BBC News Online disability affairs reporter
Businesses failing to cater for disabled people have a year to make improvements or they will face possible court action, disability minister Maria Eagle has warned.
Maria Eagle: "One year to go"
Changes to part three of the Disability Discrimination Act - affecting physical alterations to buildings - will come into force on October 1 2004.
And as employers, companies with fewer than 15 people will no longer be exempt from the Act.
Ms Eagle told BBC News Online that while some businesses have already made plans, others have not even started thinking about it.
She has a blunt message for those who are not up to speed with their new obligations.
"Wise up quickly - the law is changing, and if it changes and you haven't dealt with your obligations you might be taken to court.
"But more than that, there are 8.5 million disabled people who might want to access your services and you might be missing out on a big market," she said.
"To ignore disabled people, well it's more fool you and many of your competitors are a lot wiser than you in this regard, and they're already tapping into this, so you'd better do something about it quickly."
Eight years to change
The Federation of Small Businesses has been urging the government to allow the cost of alterations to attract a 100% tax allowance this year instead of the current 25%.
But the minister said that people have had eight years to plan for the changes.
"It [the DDA] has been implemented gradually.

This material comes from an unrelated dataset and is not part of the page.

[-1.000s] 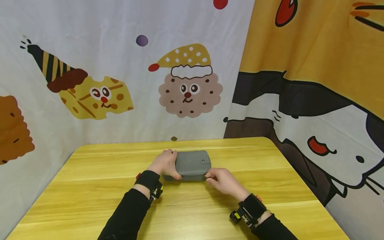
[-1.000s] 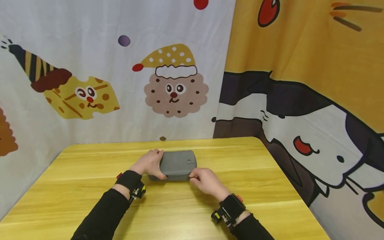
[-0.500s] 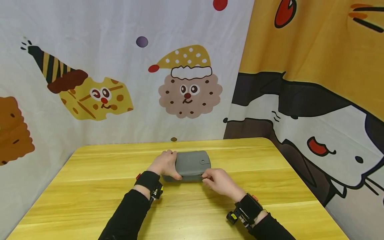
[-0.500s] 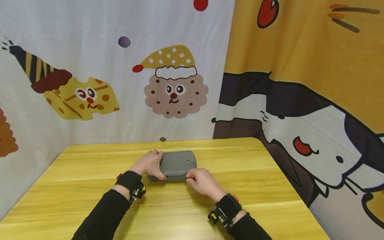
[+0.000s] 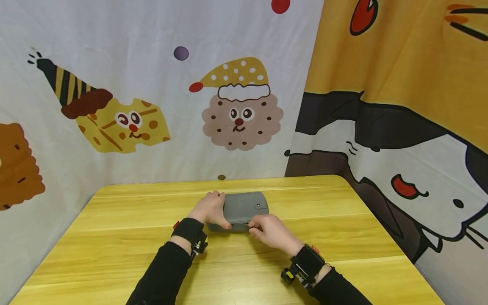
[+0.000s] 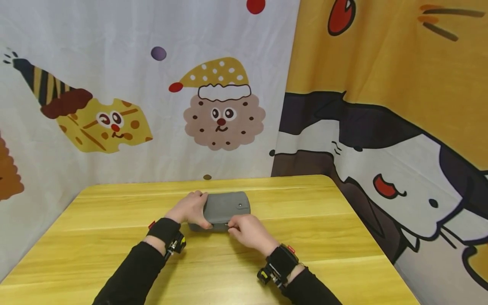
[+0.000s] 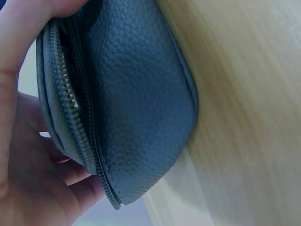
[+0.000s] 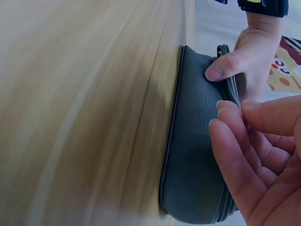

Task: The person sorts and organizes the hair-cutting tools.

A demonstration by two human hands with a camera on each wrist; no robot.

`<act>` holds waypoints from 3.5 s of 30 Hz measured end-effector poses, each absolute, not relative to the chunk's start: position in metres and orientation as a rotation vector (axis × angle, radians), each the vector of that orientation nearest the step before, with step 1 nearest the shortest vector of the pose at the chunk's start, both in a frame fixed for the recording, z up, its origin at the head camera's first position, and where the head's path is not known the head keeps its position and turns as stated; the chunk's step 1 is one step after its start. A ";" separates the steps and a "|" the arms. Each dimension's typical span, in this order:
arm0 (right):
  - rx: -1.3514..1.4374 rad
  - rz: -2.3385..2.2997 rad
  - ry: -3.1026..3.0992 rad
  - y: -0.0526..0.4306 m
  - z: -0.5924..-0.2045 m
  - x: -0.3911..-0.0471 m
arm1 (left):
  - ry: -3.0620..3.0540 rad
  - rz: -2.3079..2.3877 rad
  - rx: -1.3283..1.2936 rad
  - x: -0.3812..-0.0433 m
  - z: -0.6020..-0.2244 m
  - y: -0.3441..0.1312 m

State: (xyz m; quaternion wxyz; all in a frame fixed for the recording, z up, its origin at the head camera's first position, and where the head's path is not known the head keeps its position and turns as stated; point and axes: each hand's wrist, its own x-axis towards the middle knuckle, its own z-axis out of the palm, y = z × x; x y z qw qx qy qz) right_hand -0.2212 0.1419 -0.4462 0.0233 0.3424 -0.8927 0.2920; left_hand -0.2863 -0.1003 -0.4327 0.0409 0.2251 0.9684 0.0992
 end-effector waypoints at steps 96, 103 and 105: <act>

Money's not everything - more often it's about thinking what's needed and spending money in a wiser way.
"If you look at the average pub it gets refurbished every few years and it's easy to build in better access if you think about it.
"It's about inclusion and recognising that disabled people have the same rights as everyone else to be employees, or to go to a pub with their mates."
The Disability Rights Commission is about to launch an awareness campaign to alert organisations who will need to improve accessibility.
"People think it's more complicated than it is," said Marie Pye, the DRC's Head of Policy.
"There's a lot of technical language being used and this puts people off, but it's about looking at your business, how people use it."
Fuss 'will die down'
She said that it will take some time for the law to bed in, but in less than 10 years' time people will wonder what all the fuss was about.
"Look at those shallow trolleys the supermarkets now have. Originally there were only two or three of them in each store, and everyone rushed to use them.
"The point is they're not just useful to disabled shoppers."
"I think that in the long term it will make people more creative about design," she said.
The Centre for Accessible Environments, a charity that provides specialist advice on improving access to buildings, is concerned that businesses will be tempted by rogue consultants promising to issue 'certificates of compliance' in exchange for substantial fees.
"Many people think it's only about buildings," said Sarah Langton-Lockton, the CAE's chief executive.
"It's services that need to be accessible. Some service providers will still be in trouble even in accessible buildings."
"As soon as a new fees market opens up all sorts of people move in. Some access audits produce colossal lists - don't waste your money," she said.
And Maria Eagle thinks companies should look closer to home for advice, at least initially.
"Ask your own disabled employees - and if you don't have any, why not?"